→ **Supplied data**:
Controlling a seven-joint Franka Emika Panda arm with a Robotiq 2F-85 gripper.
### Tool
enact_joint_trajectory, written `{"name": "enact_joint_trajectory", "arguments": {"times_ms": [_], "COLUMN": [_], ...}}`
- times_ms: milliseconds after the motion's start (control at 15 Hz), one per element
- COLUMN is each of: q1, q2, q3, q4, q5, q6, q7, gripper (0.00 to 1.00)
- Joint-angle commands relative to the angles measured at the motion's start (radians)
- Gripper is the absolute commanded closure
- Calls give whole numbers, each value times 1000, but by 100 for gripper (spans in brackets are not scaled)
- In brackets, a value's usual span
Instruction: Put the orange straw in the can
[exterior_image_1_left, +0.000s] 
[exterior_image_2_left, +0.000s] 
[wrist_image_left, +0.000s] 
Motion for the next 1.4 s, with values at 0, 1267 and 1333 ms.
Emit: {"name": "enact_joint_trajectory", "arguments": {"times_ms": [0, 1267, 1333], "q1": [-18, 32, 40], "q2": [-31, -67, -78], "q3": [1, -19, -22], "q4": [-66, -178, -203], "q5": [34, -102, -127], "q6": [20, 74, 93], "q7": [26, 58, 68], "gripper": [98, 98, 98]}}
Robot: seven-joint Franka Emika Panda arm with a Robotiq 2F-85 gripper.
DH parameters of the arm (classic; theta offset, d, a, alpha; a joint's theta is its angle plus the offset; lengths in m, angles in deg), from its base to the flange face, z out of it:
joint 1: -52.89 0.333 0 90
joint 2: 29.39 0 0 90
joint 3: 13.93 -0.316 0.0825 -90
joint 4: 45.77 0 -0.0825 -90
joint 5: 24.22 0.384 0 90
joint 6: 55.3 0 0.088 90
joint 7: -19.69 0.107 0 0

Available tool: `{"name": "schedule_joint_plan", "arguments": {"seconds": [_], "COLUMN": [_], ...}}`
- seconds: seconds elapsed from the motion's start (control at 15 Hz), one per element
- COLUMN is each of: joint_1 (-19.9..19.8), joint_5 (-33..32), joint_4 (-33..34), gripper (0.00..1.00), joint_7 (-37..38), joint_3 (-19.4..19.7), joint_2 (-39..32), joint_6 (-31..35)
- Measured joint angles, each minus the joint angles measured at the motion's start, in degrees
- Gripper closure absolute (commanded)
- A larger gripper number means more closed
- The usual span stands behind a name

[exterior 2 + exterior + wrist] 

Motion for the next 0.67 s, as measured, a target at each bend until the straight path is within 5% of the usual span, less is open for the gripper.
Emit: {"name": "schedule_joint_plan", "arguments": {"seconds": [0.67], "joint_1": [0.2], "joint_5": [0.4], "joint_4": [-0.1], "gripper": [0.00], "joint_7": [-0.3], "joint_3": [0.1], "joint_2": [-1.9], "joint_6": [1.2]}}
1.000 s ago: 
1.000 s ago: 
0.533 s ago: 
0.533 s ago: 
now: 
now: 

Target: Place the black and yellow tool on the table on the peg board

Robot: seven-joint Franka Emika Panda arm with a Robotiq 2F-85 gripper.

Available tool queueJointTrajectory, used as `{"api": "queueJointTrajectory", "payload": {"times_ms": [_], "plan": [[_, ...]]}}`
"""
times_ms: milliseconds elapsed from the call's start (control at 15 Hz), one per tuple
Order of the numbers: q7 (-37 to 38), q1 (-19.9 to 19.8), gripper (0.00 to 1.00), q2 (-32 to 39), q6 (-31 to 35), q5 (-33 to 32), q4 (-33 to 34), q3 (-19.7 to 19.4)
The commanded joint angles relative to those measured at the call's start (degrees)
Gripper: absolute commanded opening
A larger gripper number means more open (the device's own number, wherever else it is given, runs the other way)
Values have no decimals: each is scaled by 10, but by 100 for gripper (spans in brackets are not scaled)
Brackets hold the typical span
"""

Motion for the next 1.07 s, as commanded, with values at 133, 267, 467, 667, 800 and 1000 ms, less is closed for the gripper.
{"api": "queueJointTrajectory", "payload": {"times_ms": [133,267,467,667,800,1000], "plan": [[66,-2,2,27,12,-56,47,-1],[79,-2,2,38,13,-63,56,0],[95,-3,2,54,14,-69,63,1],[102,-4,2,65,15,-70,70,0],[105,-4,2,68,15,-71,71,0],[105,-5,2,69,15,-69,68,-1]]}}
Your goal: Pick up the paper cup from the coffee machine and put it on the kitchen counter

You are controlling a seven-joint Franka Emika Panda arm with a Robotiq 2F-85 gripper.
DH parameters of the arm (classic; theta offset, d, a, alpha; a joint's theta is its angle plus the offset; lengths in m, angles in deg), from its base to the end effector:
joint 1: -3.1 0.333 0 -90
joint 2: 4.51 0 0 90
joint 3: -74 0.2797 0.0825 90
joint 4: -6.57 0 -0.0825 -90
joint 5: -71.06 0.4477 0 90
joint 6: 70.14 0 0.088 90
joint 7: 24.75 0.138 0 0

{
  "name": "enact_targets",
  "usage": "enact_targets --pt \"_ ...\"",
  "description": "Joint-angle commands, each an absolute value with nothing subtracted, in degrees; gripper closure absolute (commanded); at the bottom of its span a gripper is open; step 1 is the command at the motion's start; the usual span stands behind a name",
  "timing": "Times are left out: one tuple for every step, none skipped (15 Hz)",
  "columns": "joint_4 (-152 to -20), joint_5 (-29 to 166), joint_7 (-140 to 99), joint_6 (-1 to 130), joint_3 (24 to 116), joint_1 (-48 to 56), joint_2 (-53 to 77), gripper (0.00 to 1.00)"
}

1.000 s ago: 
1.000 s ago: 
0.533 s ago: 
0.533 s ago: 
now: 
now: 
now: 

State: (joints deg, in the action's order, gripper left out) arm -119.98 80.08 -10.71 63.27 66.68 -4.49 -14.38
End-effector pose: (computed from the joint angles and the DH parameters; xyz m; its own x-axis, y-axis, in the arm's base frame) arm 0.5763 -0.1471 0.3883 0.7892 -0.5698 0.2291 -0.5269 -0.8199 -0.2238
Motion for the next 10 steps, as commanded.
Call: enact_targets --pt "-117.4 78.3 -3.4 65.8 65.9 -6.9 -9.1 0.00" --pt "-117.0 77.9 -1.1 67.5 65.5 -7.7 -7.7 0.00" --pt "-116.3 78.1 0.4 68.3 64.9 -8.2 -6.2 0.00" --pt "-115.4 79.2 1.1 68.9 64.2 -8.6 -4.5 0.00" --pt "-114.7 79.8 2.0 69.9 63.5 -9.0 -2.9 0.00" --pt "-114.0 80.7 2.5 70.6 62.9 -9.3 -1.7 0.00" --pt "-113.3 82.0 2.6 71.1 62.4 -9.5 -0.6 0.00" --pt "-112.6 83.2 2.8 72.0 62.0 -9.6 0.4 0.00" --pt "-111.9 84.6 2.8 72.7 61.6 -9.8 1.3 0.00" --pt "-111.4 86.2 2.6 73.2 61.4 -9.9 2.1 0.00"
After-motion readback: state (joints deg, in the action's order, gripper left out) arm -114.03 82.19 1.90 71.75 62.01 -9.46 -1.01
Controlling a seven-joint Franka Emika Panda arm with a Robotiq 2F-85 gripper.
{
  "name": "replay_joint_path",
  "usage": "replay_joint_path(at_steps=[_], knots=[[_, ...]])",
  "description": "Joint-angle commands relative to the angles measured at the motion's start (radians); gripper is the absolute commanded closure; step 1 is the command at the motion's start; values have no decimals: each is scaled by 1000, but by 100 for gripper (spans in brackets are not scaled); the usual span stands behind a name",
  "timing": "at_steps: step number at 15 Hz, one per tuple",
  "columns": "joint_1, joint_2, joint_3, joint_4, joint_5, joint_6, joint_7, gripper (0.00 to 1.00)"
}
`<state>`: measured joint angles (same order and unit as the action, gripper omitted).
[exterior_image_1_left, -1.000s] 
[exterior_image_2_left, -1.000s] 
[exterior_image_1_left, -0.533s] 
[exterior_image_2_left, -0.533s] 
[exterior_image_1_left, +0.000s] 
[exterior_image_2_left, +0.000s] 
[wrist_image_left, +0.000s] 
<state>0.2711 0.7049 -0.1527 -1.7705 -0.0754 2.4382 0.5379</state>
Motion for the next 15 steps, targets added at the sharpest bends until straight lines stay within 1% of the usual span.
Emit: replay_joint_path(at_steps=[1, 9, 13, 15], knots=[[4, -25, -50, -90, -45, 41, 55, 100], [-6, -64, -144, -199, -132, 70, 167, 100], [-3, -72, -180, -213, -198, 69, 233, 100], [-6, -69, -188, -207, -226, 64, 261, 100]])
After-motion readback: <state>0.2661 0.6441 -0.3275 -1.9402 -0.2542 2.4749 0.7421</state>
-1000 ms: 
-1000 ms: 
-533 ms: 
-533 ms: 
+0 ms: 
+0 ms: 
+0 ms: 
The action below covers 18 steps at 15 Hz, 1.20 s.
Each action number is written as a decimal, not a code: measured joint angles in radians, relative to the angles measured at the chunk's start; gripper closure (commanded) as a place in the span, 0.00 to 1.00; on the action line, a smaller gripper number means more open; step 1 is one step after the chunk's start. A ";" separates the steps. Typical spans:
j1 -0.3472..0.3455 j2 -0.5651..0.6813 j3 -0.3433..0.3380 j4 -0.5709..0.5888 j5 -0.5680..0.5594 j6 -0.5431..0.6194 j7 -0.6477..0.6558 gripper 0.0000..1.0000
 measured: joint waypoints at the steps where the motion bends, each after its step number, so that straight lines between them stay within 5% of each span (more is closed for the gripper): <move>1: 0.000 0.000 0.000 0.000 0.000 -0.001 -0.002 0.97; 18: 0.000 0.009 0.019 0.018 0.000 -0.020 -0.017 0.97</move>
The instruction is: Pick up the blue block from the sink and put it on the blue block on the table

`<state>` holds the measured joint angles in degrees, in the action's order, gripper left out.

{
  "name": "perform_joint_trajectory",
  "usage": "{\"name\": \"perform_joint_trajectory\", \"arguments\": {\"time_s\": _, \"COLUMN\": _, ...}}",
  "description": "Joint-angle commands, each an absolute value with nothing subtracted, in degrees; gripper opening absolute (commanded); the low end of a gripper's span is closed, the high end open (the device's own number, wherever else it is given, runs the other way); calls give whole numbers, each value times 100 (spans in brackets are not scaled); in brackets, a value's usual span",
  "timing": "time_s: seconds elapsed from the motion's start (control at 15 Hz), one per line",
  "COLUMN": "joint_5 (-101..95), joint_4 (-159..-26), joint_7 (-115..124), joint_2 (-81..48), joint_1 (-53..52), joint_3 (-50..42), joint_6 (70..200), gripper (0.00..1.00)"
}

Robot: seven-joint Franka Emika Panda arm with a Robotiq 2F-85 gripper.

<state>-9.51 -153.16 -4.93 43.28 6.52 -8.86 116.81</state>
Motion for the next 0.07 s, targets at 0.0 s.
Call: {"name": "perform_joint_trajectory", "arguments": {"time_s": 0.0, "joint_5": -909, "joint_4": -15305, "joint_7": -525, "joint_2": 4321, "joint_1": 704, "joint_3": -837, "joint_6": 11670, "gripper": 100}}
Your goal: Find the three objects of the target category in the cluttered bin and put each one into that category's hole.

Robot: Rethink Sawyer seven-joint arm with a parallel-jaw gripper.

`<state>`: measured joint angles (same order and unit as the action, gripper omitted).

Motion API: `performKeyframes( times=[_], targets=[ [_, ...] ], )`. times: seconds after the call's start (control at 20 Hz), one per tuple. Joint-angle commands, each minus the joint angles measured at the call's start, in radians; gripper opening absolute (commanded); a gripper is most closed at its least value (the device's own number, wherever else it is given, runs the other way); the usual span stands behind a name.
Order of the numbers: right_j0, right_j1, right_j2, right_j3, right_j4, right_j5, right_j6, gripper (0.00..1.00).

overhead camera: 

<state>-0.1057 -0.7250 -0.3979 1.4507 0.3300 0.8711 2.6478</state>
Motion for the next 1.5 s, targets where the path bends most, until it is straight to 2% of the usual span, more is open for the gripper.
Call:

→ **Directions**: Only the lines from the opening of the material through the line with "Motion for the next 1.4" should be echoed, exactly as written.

→ **Answer to this exercise**:
Controlling a seven-joint Franka Emika Panda arm with a Robotiq 2F-85 gripper.
### Tool
enact_joint_trajectory, written `{"name": "enact_joint_trajectory", "arguments": {"times_ms": [_], "COLUMN": [_], ...}}`
- times_ms: milliseconds after the motion's start (control at 15 Hz), one per element
- COLUMN is each of: q1, q2, q3, q4, q5, q6, q7, gripper (0.00 to 1.00)
- Joint-angle commands relative to the angles measured at the motion's start (radians)
- Gripper is the absolute commanded closure
- Calls give whole numbers, each value times 1000, but by 100 for gripper (spans in brackets are not scaled)
- In brackets, a value's usual span
Instruction: Put the orange straw in the can
[exterior_image_1_left, +0.000s] 
[exterior_image_2_left, +0.000s] 
[wrist_image_left, +0.000s] 
Motion for the next 1.4 s, with values at 0, 1267 and 1333 ms.

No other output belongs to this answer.